Dopo averne visitato le sue gole ed aver goduto dell’acqua cristallina che ci scorre, ci fermiamo nel canyon Nevidio per un pranzo tipico; andiamo sficcanasando nei tavolini dei presenti indicando all’oste i cibi che ci sembrano migliori, Zakuska, Masanica, Cicvara ed uno Yogurt che non ho mai mangiato così buono.
Saranno state le allucinazioni da indigestione ma nel pomeriggio salendo sugli altopiani siamo sicuri di essere stati nelle praterie mongole; attraversiamo un parco eolico nuovissimo, la traccia regala un po’ di improvvisazione lasciando in mezzo ai pascoli la ricerca della via al primo del gruppo; passiamo praticamente nel giardino di una fattoria tra il salotto ed il bagno (che spesso è fuori casa) eppure nessuno strepita o urla, la popolazione locale impazzisce al nostro passaggio, ci domanda, ci ospita, troviamo gente sempre disposta a trovare nella propria povertà un caffè una rakja o un succo di frutta da condividere con lo straniero.
Dopo due mila km cosa mi rimane dei posti attraversati? La consapevolezza che la Bosnia è un paese in cerca di una sua identità, un crogiolo di culture e di contrasti, dove per la strada camminano di fianco donne in burqa ed altre in shorts, le moto e le auto anche le più curate e costose non hanno la targa e dove campi ancora minati si alternano a campi da sci, roba che se per caso si dovessero sovrapporre, sciare a bomba sarebbe molto più di un modo di dire…

Del Montenegro invece porto a casa l’ospitalità della gente, l’acqua cristallina del rio Nevidio ed il Durmitor al tramonto, il senso di libertà dato dalle sue montagne ed il piacere di guidare una moto da fuoristrada per decine e decine di km su strade bellissime che tagliano pascoli e praterie a perdita d’occhio. Un paese in crescita in cui le persone sono attaccate alla loro terra ed alle loro tipiche case fatte di tetti aguzzi radenti al suolo.
Il TET poi è stato una scoperta fantastica, i linesman dei balcani hanno fatto un lavoro incredibile tracciando percorsi che lasciano a bocca aperta, ma occhio a percorrerli con moto pesanti e cariche… il fuoristrada è tanto ed il fondo non è sempre semplice e capita di trovarsi a percorrere centinaia di km di sassi.

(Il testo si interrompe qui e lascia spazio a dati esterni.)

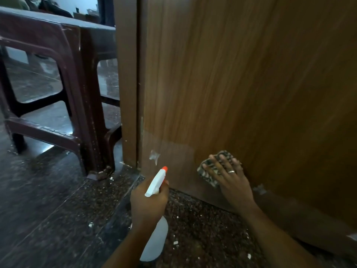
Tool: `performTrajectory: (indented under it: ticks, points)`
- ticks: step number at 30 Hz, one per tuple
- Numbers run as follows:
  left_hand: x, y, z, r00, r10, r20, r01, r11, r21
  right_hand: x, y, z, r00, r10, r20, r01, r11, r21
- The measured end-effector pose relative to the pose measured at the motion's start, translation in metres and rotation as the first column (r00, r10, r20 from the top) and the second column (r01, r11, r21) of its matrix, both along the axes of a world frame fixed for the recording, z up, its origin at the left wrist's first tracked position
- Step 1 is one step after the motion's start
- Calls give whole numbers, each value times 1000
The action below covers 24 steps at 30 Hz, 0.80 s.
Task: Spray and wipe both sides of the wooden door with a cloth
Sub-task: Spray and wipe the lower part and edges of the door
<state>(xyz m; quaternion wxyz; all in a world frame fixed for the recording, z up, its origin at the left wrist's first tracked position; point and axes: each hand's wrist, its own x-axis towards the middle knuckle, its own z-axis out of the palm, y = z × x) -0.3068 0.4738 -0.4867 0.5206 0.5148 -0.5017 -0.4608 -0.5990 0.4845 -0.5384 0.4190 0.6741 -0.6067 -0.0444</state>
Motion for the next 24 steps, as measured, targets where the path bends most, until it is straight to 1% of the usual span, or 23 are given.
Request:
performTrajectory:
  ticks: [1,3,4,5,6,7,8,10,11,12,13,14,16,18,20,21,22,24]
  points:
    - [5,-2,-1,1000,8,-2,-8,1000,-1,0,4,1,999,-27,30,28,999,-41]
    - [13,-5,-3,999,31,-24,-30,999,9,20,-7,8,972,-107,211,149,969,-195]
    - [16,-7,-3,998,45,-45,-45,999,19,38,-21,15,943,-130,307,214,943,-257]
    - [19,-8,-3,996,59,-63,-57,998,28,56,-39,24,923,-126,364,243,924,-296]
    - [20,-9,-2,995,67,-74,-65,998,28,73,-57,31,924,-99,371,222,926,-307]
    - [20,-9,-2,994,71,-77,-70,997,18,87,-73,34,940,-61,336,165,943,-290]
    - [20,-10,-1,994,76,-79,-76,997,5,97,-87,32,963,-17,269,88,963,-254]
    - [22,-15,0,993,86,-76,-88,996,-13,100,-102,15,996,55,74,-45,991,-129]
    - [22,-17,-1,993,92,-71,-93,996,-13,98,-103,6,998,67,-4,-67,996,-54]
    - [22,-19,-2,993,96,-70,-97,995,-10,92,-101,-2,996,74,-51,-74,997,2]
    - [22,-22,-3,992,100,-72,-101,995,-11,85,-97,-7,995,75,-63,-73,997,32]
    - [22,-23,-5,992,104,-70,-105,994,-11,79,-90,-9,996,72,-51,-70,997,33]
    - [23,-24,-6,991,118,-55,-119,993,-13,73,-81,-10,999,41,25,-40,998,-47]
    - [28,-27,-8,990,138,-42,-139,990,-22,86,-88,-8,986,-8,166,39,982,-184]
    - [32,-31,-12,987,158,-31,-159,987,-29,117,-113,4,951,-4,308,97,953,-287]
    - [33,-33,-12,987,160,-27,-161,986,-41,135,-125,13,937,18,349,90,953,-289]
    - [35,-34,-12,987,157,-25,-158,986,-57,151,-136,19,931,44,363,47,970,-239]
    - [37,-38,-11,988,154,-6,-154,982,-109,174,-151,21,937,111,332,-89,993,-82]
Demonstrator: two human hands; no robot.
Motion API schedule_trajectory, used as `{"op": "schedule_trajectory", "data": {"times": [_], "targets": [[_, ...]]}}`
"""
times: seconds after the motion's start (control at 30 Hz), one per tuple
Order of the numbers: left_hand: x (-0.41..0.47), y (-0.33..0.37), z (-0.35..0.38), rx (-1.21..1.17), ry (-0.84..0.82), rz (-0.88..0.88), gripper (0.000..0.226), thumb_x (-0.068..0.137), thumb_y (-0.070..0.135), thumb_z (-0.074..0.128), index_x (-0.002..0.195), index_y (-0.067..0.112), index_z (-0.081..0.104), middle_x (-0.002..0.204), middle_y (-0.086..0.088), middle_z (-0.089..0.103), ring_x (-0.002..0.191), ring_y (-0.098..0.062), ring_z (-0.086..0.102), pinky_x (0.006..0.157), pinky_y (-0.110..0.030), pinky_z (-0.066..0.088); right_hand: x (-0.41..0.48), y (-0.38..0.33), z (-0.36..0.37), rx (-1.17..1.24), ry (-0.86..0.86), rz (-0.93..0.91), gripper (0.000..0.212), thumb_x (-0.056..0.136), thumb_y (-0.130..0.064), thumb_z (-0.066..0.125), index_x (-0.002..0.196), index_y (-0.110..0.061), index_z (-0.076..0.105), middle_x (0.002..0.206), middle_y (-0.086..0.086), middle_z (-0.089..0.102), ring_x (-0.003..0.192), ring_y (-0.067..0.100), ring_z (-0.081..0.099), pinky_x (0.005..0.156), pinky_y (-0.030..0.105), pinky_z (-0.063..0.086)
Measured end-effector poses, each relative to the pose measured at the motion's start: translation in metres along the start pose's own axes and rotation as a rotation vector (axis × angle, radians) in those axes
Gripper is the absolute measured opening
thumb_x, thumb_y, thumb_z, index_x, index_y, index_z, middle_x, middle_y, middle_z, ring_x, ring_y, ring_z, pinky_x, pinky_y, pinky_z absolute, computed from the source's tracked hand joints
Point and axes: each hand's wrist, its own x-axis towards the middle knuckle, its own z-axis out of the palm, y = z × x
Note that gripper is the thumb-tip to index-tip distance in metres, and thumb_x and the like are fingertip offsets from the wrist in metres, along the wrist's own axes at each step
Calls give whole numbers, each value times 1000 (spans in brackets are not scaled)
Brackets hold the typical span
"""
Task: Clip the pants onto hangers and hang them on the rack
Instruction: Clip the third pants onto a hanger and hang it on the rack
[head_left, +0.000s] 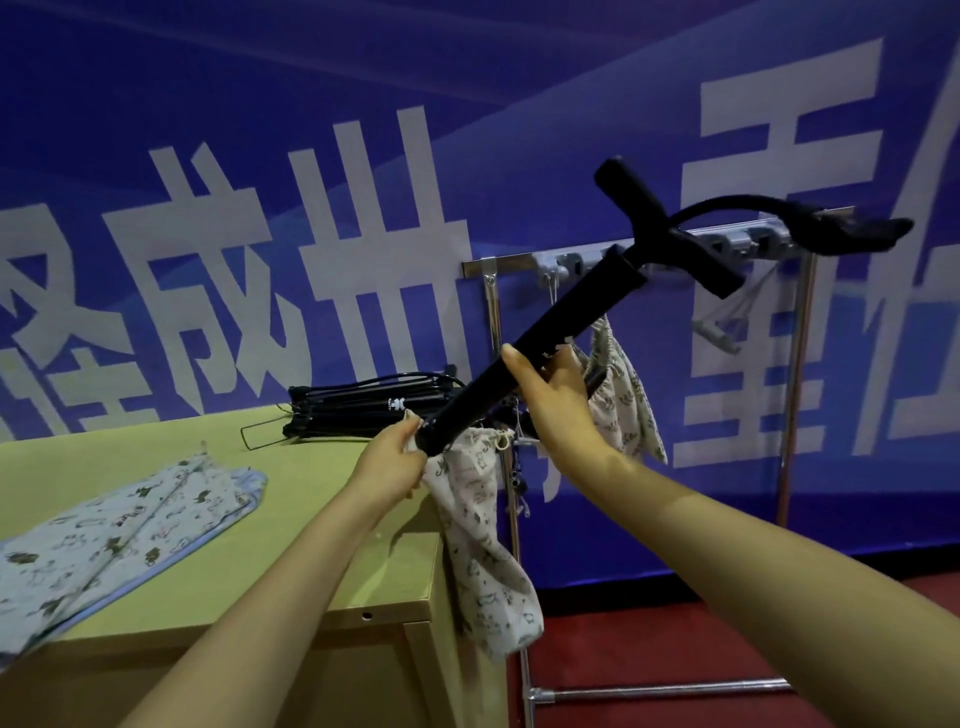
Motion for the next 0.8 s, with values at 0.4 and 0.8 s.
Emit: {"op": "schedule_trajectory", "data": {"times": [0.4, 0.8], "targets": [[-18, 47, 21, -297, -136, 189, 53, 90, -8, 43, 130, 25, 51, 82, -1, 65, 49, -2, 50, 46, -14, 40, -16, 26, -4, -339, -244, -146, 19, 88, -29, 63, 105, -24, 57, 100, -4, 65, 91, 4, 63, 82, 24, 54], [-14, 66, 12, -639, 288, 97, 23, 85, 31, 64, 68, 18, 57, 63, -2, 49, 61, -17, 48, 51, -22, 40, -25, 31, 0, -881, -445, -116, 35, 95, -44, 45, 106, -11, 49, 100, 11, 60, 89, 26, 58, 80, 45, 49]]}}
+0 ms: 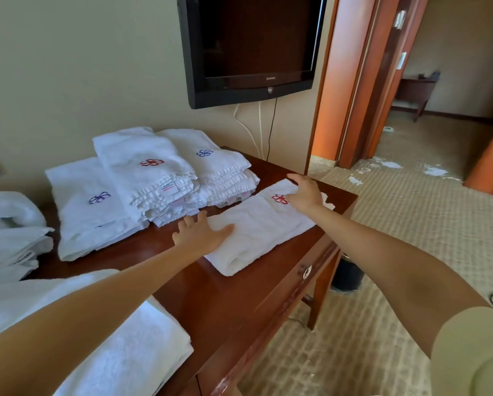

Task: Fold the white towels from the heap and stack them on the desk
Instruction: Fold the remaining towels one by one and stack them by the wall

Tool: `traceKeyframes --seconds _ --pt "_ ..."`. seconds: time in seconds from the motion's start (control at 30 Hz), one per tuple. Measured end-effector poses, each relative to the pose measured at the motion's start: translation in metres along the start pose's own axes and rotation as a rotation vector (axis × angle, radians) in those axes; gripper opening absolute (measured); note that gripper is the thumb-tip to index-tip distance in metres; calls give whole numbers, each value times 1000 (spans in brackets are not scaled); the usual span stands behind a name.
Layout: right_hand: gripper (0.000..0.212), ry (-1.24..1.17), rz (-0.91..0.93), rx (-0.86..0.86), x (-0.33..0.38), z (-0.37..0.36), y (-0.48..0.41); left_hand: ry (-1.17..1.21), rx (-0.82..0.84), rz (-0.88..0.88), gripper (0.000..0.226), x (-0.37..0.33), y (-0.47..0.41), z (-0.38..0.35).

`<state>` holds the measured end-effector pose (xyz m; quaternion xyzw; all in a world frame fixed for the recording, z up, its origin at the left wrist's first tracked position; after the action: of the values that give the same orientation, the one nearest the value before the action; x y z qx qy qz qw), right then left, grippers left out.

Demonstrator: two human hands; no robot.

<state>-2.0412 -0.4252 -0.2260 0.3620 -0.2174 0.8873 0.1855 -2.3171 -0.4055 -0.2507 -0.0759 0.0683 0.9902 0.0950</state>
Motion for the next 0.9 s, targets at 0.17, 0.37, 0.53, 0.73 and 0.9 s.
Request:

Come ogni viaggio in in off occorre una buona padronanza del mezzo, un po’ di resistenza e la capacità di saper fronteggiare un qualunque imprevisto meccanico perché si passa in posti davvero fuori dal mondo e cambiare una camera d’aria in un prato, affacciati  centinaia di metri sopra al rio  Nevidio, deve essere un piacere non un problema in modo da tornare a casa e iniziare scalpitanti a preparare la prossima avventura… io ad esempio ho già deciso, il TET della Spagna deve essere davvero niente male!!!